┌────────

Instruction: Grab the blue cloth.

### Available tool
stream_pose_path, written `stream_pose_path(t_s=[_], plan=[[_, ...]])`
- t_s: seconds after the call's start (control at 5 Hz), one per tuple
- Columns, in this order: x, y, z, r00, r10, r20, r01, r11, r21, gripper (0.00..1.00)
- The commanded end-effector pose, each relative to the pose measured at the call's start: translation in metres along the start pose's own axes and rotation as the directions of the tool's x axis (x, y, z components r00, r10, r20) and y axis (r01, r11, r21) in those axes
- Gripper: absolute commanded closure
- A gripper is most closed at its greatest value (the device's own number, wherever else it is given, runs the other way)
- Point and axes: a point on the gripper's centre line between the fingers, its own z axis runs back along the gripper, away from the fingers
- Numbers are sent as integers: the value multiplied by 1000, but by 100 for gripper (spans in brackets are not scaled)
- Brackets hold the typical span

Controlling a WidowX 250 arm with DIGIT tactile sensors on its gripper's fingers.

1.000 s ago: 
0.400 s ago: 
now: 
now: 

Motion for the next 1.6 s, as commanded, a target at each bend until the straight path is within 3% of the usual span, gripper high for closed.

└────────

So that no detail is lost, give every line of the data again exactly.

## TASK RESPONSE
Instruction: Grab the blue cloth.

### Available tool
stream_pose_path, written `stream_pose_path(t_s=[_], plan=[[_, ...]])`
- t_s: seconds after the call's start (control at 5 Hz), one per tuple
- Columns, in this order: x, y, z, r00, r10, r20, r01, r11, r21, gripper (0.00..1.00)
- The commanded end-effector pose, each relative to the pose measured at the call's start: translation in metres along the start pose's own axes and rotation as the directions of the tool's x axis (x, y, z components r00, r10, r20) and y axis (r01, r11, r21) in those axes
- Gripper: absolute commanded closure
- A gripper is most closed at its greatest value (the device's own number, wherever else it is given, runs the other way)
- Point and axes: a point on the gripper's centre line between the fingers, its own z axis runs back along the gripper, away from the fingers
- Numbers are sent as integers: the value multiplied by 1000, but by 100 for gripper (spans in brackets are not scaled)
- Brackets hold the typical span

Controlling a WidowX 250 arm with DIGIT tactile sensors on its gripper's fingers.

1.000 s ago: 
0.400 s ago: 
now: 
now: 

Motion for the next 1.6 s, as commanded, a target at each bend until the straight path is within 3% of the usual span, gripper high for closed.

Besides this answer, the exercise requires nothing else.